Hammer's radical new vision for CEOS can provide a company with a powerful new vision and drive success. Some of the results we have seen from those who have taken on the concept have been truly spectacular, from the cutting of headquarters' structure costs by 25% or the reduction of pharmaceutical development time by one-third and development staff numbers by 50%, to the halving of semiconductor development time. We have also seen contract documentation reduced by 75%, with the cycle time being reduced from seven to three weeks and process costs cut by 50%, as well as new product development for consumer products reduced from 18 to six months.
The radical nature of reengineering is both the essence of its appeal and the seed of its frequent failure. What is needed is a vision coupled with a practical road map for organisations to plan and successfully implement change through reengineering. Having successfully implemented reengineering programmes with numerous clients, Bain & Company believes that this popular Hammer definition of business process reengineering, while provocative and compelling, needs reexamination and enhancement to drive results.

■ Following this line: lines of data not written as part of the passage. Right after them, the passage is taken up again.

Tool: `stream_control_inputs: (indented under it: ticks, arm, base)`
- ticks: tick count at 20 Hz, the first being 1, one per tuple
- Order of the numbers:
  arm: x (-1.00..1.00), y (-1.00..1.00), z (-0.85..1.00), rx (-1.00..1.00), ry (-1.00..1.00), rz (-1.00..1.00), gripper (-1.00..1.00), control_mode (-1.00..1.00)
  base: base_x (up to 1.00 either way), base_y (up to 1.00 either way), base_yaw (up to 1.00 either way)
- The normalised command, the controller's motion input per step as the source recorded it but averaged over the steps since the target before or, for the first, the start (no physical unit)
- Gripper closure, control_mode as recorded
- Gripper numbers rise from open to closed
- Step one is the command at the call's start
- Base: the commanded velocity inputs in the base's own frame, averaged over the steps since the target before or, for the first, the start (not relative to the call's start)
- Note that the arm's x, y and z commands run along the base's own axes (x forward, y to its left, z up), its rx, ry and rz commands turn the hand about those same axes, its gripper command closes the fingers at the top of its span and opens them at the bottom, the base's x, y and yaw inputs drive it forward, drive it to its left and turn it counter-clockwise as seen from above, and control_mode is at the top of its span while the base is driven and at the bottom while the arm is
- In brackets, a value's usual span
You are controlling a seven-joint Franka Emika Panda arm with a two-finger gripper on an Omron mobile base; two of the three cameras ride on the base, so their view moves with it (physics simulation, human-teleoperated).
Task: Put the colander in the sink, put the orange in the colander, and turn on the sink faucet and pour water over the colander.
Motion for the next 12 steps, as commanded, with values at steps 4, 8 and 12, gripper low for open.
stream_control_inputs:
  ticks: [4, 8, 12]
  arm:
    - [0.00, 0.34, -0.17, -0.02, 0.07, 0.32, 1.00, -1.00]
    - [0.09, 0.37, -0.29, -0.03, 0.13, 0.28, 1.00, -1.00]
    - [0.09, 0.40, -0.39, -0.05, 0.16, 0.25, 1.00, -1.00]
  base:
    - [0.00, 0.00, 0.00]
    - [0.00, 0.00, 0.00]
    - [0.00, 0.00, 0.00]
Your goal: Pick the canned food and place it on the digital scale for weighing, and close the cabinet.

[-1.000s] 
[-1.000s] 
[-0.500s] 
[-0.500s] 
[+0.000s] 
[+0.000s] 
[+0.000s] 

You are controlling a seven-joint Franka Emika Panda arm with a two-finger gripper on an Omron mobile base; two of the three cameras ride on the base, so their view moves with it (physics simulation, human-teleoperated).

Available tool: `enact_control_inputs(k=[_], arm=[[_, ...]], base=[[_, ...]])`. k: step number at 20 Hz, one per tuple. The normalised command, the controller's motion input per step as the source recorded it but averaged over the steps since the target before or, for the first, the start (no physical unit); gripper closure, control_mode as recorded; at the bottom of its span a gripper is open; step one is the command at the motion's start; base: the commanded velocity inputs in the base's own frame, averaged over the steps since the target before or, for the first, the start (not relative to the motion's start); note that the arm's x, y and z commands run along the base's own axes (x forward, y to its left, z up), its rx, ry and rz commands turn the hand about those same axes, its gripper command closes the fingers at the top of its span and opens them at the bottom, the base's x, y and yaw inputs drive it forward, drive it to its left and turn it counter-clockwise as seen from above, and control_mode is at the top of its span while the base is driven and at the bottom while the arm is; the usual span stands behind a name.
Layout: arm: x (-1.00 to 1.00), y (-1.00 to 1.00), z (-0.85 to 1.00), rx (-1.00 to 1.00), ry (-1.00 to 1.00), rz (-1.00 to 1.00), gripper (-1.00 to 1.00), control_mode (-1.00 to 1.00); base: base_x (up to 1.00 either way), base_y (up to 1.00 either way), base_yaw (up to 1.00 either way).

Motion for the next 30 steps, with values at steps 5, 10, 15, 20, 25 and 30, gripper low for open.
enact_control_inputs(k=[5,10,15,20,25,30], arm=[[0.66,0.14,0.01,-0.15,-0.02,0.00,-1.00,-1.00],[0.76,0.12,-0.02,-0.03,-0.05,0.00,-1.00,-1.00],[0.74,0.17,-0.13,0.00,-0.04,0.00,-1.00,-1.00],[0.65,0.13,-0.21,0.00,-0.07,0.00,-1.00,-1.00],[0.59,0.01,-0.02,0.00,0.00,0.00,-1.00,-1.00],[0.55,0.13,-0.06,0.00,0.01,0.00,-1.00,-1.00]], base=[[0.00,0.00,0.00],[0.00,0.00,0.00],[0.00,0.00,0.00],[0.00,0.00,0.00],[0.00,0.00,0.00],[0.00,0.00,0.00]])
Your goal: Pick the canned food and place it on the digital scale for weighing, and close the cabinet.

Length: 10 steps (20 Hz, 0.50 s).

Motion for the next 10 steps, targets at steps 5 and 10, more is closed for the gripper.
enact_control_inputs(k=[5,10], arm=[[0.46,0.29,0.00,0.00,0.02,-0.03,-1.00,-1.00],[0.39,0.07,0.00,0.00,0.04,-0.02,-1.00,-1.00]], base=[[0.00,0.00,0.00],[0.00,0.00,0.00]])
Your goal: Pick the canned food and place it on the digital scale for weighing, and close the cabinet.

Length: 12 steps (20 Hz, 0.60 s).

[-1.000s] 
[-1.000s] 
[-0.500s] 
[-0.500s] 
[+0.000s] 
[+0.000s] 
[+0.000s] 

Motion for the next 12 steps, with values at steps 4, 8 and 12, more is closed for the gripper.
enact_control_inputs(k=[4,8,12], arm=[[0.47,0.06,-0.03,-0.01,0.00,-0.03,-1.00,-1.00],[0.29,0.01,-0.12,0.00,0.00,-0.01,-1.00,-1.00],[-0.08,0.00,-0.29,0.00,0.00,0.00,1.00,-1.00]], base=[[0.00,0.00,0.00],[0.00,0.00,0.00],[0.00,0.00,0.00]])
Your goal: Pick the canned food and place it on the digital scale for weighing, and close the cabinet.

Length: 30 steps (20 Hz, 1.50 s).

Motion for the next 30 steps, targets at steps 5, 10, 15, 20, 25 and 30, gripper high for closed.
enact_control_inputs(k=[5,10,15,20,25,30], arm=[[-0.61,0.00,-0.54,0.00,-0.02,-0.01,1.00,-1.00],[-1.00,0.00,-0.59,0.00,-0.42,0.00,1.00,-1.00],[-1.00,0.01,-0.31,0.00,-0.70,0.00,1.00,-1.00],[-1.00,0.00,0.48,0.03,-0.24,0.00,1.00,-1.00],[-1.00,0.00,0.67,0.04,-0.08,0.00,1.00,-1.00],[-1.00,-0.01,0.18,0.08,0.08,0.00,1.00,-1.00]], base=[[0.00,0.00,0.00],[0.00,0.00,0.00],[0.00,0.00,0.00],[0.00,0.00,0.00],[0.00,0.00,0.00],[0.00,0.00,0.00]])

According to Reengineering the Corporation by Michael Hammer and James Champy, "reengineering is the fundamental rethinking and radical redesign of business processes to achieve dramatic improvements in critical contemporary measures of performance such as cost, quality, service and speed." Breakthrough technology is defined as the enabler of this radical change. Thomas Davenport in his book Process Innovation agrees that "it capabilities... when described and discussed in non-technical terms... and applied to process problems can work miracles" but he cautions that it alone cannot work miracles. The words fundamental, radical, dramatic, breakthrough technology and miracles are appealing, but they are potentially misleading. Let's look at why this is so.
As ever, the gap between theory and real life experience is a factor to take into account. First, the management theory stipulates fundamental rethinking, but where does one start? Hammer argues that fundamental rethinking is primarily a creative process where one should not waste too much time on the past. We believe fundamental rethinking is both fact-driven and creative. The facts are essential to the diagnosis, the creativity being the key to successful redesign. A clear fact-based picture of the current state including process maps and effectiveness measures will motivate management around the compelling need for change.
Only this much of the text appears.